The precise linear style of Masakatsu, on view in the back gallery, provides a striking stylistic contrast to Soto’s “Nightgardens.” The show, titled “Blind Box,” brings together drawings and oil paintings in which industrial factories, ramshackle buildings, and mysterious floating orbs inhabit desolate post-apocalyptic landscapes. The spheres, a motif often employed by the artist, appear as though constructed from a haphazard repurposing of pre-existing commercial structures, oversized vending machines, and consumer products. For Western audiences, it may be tempting to suggest a merging of the Precisionists’ visual acuity with Magritte’s surreal out-of-scale visions, such as “The Voice of the Air” (1928) in which a cluster of ominous bifurcated spheres hang in the night sky over a distant mountain horizon. The hovering forms suggest an overbearing authoritarian power, a re-envisioning of Foucault’s conceptualization of the panopticon taken out of the prison, deployed instead to provide unlimited surveillance over a subjugated population. On a lighter note, one might even be tempted to make an allusion to the Death Star, which may not seem so corny when one considers the implications of surveillance and military power associated with the planet-sized icon of science fiction.

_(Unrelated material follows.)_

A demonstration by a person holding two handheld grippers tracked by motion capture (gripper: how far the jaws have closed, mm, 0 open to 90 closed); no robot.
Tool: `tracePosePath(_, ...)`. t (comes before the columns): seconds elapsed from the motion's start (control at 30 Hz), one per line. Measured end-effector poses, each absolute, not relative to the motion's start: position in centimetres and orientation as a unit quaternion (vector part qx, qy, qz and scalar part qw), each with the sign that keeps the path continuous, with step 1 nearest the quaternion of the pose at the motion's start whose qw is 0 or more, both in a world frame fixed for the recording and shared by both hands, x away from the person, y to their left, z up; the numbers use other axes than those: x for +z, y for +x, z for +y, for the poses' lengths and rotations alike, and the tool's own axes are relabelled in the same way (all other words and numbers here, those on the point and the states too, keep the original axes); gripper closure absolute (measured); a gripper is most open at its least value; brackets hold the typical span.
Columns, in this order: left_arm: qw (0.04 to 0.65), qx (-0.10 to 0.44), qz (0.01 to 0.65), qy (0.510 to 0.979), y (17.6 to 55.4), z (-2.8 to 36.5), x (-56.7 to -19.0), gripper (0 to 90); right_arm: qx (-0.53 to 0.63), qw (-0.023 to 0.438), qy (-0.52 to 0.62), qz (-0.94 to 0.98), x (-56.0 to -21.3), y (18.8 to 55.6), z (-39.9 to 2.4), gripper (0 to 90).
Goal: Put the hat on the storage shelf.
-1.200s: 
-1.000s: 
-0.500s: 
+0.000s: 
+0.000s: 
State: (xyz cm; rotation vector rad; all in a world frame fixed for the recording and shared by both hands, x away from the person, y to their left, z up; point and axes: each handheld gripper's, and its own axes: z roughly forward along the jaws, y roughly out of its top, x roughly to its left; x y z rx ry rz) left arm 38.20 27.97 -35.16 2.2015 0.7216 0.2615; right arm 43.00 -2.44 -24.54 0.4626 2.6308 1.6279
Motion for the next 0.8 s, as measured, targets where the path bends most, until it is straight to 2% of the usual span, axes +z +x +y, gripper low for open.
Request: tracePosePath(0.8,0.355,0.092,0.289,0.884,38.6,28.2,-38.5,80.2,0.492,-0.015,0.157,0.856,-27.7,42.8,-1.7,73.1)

However, Masakatsu’s intent seems far less ominous. In a 2013 exhibition at Jonathan Levine Gallery in New York, paintings of equally distraught environments were described with the intent of  “finding beauty in the design of machines and products, even when discarded as waste.” The artist explains, “Selectively absorbing and processing our environment, whether conscious or subliminal, is part of our evolution and results in the composition of who we are, the world we live in, the systems we create and values that are prized.” And there is a beauty in the meticulous craftsmanship with which Masakatsu depicts these futuristic dystopias; even the rust is lovingly detailed, subtle complements of orange-brown offsetting the cool gray tones. Instead of viewing the compositions as a simple reclamation of one man’s trash as another’s treasure, they seem better understood as a cautionary tale of where our evolution might lead.